Your reply should reproduce all the data below exactly while excluding the pictures.

+ + +

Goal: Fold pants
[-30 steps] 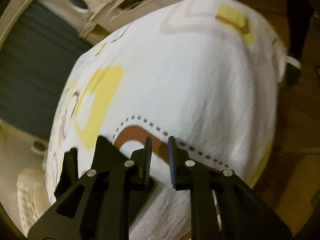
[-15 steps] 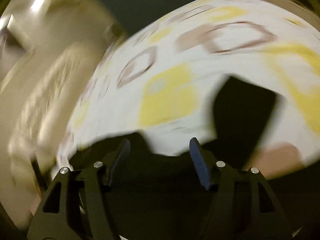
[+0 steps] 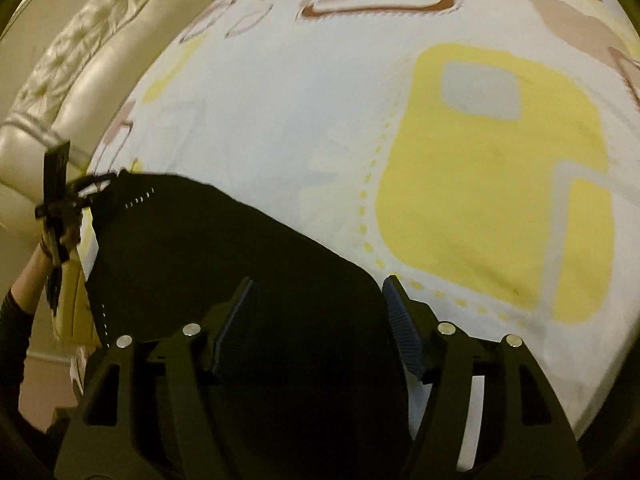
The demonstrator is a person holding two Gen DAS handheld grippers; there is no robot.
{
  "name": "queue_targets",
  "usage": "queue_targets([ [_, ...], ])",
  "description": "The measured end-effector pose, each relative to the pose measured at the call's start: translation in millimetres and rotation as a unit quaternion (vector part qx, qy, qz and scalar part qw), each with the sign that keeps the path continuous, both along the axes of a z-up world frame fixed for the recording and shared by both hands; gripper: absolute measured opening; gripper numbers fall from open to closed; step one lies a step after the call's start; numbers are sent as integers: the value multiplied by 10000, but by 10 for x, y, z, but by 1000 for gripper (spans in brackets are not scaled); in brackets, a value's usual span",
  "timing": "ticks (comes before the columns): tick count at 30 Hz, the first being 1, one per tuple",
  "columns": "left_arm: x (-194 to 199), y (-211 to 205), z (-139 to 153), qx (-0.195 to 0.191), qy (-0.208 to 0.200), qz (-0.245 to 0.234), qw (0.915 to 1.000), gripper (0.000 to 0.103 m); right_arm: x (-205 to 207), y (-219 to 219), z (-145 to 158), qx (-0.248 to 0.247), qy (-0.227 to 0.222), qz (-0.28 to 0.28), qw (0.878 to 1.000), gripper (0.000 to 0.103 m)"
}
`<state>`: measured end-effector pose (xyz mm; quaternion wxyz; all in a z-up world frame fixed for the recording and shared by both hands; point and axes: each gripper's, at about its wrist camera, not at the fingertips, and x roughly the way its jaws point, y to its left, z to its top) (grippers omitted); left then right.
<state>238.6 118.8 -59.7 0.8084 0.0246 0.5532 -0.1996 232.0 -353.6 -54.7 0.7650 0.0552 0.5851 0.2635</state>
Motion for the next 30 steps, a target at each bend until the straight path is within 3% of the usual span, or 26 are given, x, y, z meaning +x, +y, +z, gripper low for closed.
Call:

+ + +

Output of the task.
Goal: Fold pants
[-30 steps] 
[-15 steps] 
[+0 steps] 
The demonstrator is a person holding two Gen DAS handheld grippers; there is no robot.
{
  "name": "queue_targets",
  "usage": "queue_targets([ [_, ...], ])",
  "description": "The measured end-effector pose, each relative to the pose measured at the call's start: translation in millimetres and rotation as a unit quaternion (vector part qx, qy, qz and scalar part qw), each with the sign that keeps the path continuous, both along the axes of a z-up world frame fixed for the recording and shared by both hands; gripper: absolute measured opening; gripper numbers fall from open to closed; step one lies a step after the call's start; numbers are sent as integers: the value multiplied by 10000, but by 10 for x, y, z, but by 1000 for gripper (spans in brackets are not scaled); in brackets, a value's usual span",
  "timing": "ticks (comes before the columns): tick count at 30 Hz, the first being 1, one per tuple",
  "columns": "left_arm: x (-194 to 199), y (-211 to 205), z (-139 to 153), qx (-0.195 to 0.191), qy (-0.208 to 0.200), qz (-0.245 to 0.234), qw (0.915 to 1.000), gripper (0.000 to 0.103 m); right_arm: x (-205 to 207), y (-219 to 219), z (-145 to 158), qx (-0.248 to 0.247), qy (-0.227 to 0.222), qz (-0.28 to 0.28), qw (0.878 to 1.000), gripper (0.000 to 0.103 m)"
}
`<state>`: measured end-effector pose (xyz mm; quaternion wxyz; all in a z-up world frame fixed for the recording and shared by both hands; point and axes: each gripper's, at about its wrist camera, not at the fingertips, and x roughly the way its jaws point, y to its left, z to its top) (grippers omitted); left then right.
<state>238.6 118.8 -59.7 0.8084 0.0246 0.5532 -0.1996 232.0 -353.6 -54.7 0.7650 0.0552 0.5851 0.2635</state>
Motion for the next 30 steps, a target at each bend until the straight path is within 3% of the usual span, or 26 are given, x, y, z meaning +x, +y, +z, gripper low for closed.
Call:

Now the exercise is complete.